You can see how differently these two will see their jobs, roles and careers. Even down to getting the
whole team together for a social night out is tricky – Jennifer loves a sit-down meal and nice wine
with a taxi home at 9, Brandon prefers the pub, followed by a club and an Uber home for a few
hours of sleep before work later the same morning!!
Getting such diverse team members to interact and bring their complementary skills to their projects
is the key to turning around this struggling team. I think that “trade deals” is the way to do this.
Brandon is great at cutting edge tech, trying new methods and project software, Jennifer prefers to
use her tried and tested software (she is, by the way, a spreadsheet genius!)
Brandon can be a little abrasive, he ‘rubs’ people up the wrong way – often without realising.
Jennifer has EQ in abundance and years of experience have taught her that diplomacy in negotiation
is usually more effective than stamping your feet.
The tendency so far has been to split the team into likeminded sub-teams for completion of project
tasks, so the young, abrasive, go-getters head in one direction and the more mature, experienced go
in the other. I’ve suggested that they work together more.
This is where the “trade deal” comes into it.
Put the Brandons and the Jennifers on the same team and, alongside the obvious completion of
tasks, there should be a direct instruction that they learn from each other. A “trade deal” – mutual
mentorship!
In two future blogs, I’d like to drill down on the Brandon and Jennifer dynamic. Airbnb’s Chip
Conley’s thought leadership on the concept of ‘modern elders’ has much to teach more experienced
project team members and leaders blessed with this resource on their team. I also think that there is
a lot that can be done to allow more junior members of the team be heard. So watch out for those
blogs!
“Mutual mentorship is the future.”
Perhaps the most famous evangelist of “Mutual mentorship” across generations is Airbnb’s, Chip
Conley. His Tedtalk and his lecture for ‘Entrepreneurial Thought Leaders’ (Stanford’s Speaker Series)

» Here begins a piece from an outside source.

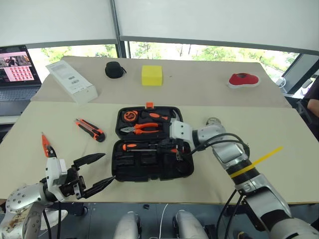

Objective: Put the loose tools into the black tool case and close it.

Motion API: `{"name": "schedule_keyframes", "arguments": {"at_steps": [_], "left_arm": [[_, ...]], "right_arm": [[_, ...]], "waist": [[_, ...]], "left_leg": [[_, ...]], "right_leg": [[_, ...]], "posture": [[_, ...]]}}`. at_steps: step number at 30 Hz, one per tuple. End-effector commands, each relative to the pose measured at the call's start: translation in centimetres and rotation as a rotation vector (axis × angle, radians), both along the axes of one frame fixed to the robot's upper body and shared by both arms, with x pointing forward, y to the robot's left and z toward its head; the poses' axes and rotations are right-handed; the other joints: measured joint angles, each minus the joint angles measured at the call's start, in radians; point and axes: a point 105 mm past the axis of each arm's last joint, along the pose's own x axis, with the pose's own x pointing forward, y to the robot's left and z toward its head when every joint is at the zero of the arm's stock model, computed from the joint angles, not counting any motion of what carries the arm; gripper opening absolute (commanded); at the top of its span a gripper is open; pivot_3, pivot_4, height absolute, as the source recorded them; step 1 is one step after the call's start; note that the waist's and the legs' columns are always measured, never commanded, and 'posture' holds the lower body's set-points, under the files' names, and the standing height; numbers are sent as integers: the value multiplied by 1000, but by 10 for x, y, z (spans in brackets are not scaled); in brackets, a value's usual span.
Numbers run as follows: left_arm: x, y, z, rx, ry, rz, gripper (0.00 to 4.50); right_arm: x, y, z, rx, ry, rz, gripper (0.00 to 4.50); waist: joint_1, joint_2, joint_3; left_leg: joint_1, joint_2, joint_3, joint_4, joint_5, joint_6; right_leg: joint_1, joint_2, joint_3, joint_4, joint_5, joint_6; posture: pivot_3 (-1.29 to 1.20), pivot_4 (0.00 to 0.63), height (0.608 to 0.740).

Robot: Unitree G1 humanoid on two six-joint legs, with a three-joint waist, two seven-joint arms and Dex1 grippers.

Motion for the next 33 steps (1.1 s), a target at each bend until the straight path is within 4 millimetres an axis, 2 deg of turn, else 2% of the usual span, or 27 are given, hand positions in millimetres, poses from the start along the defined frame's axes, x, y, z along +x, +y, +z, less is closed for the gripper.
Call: {"name": "schedule_keyframes", "arguments": {"at_steps": [1, 8, 16, 20, 26, 28, 31, 33], "left_arm": [[-1, -3, 9, 0, -41, -10, 4500], [2, -5, 10, -2, -44, -12, 4500], [2, -5, 11, 2, -43, -13, 4500], [2, -7, 11, 2, -41, -18, 4500], [3, -7, 11, 7, -41, -17, 4500], [3, -6, 10, 7, -40, -14, 4500], [2, -5, 10, 6, -36, -3, 4500], [2, 5, 8, -1, -24, 59, 4500]], "right_arm": [[-4, 3, 27, 142, -14, 41, 39], [-14, 1, -1, 65, 82, 53, 39], [-1, -10, -18, 29, 153, -64, 39], [-8, -14, -33, -53, 184, -45, 39], [-16, -9, -42, -104, 155, 7, 39], [-16, -8, -43, -103, 146, 11, 39], [-12, -6, -30, -16, 120, -3, 39], [-3, -11, 6, 167, 31, -19, 39]], "waist": [[-3, 0, 0], [-2, 0, 0], [-4, 0, 0], [-1, 0, 0], [3, 0, 0], [3, 0, 0], [3, 0, 0], [3, -1, 0]], "left_leg": [[0, 0, 0, 0, 0, 0], [0, 0, 0, 0, 0, 0], [1, 0, 0, 0, 0, 0], [1, -1, 0, 0, 0, 0], [2, -1, -1, 0, 0, 0], [2, -1, -1, 0, 0, 0], [2, -1, -1, 0, 0, 0], [2, -1, -1, 0, 0, 0]], "right_leg": [[0, 0, 0, 0, 0, 0], [0, -1, 0, 0, 0, 0], [1, -1, 0, 0, 0, 0], [2, -1, 0, -1, 0, 0], [2, -1, 0, -1, 0, 0], [3, -1, 0, -1, 0, 0], [3, -1, 0, -2, 0, 0], [3, -1, 0, -2, 0, 0]], "posture": [[0, 150, 740], [0, 150, 740], [0, 150, 740], [0, 150, 740], [0, 150, 740], [0, 150, 740], [0, 150, 740], [0, 150, 740]]}}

are inspirational insights into this way of thinking. Conley had been hired to help mentor Airbnb
cofounder Brian Chesky, but quickly discovered that he had a lot to learn himself. He is the first to
admit that he wasn’t the most tech-savvy new hire when he was headhunted by Airbnb at 52 years
old, he didn’t even know what Uber was! However, he set out to see if his “wise eyes” could learn
something from his new colleagues’ “fresh eyes.”